__Directions for this task__:
Beneath this instruction is a block of data; output from it exactly the lines that run from the one containing "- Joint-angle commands" through the one containing "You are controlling", inclusive.

__Given material__:
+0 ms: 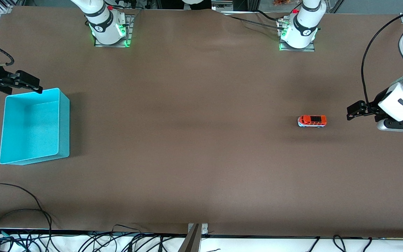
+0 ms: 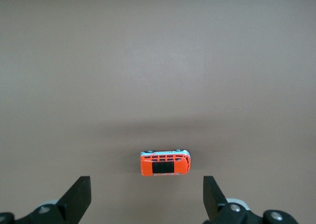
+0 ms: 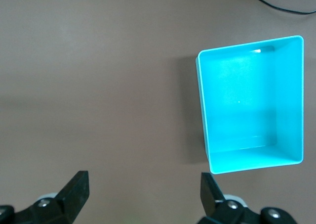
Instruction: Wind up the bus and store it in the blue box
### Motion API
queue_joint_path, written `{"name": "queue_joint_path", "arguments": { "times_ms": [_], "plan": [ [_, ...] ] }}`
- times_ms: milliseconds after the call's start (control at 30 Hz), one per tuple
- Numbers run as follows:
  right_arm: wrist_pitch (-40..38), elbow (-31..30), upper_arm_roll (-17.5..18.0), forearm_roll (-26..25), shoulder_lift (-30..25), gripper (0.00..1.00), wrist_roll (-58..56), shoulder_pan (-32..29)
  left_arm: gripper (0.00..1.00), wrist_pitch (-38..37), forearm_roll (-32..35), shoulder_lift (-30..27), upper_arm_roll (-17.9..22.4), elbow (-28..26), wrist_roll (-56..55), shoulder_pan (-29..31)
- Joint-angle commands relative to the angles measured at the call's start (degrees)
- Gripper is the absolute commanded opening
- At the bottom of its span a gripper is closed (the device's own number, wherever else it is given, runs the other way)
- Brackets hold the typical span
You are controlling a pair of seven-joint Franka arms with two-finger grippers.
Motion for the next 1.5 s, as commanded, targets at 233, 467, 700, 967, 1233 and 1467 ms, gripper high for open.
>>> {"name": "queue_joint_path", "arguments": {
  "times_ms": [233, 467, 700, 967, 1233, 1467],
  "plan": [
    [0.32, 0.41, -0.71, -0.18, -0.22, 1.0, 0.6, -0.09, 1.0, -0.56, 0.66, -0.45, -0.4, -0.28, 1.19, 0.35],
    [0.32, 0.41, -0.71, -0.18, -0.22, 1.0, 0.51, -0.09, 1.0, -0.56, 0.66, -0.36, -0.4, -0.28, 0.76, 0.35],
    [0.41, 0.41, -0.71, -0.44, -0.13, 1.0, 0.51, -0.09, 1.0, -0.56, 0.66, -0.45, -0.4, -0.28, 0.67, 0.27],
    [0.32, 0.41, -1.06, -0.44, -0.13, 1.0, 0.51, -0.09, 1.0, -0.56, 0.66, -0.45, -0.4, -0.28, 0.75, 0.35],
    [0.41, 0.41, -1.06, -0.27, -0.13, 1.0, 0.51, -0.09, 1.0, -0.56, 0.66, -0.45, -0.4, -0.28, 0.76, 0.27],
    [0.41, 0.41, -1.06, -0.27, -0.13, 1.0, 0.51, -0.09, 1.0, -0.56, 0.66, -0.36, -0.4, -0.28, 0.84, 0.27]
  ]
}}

__Result of the exercise__:
- Joint-angle commands relative to the angles measured at the call's start (degrees)
- Gripper is the absolute commanded opening
- At the bottom of its span a gripper is closed (the device's own number, wherever else it is given, runs the other way)
- Brackets hold the typical span
You are controlling a pair of seven-joint Franka arms with two-finger grippers.

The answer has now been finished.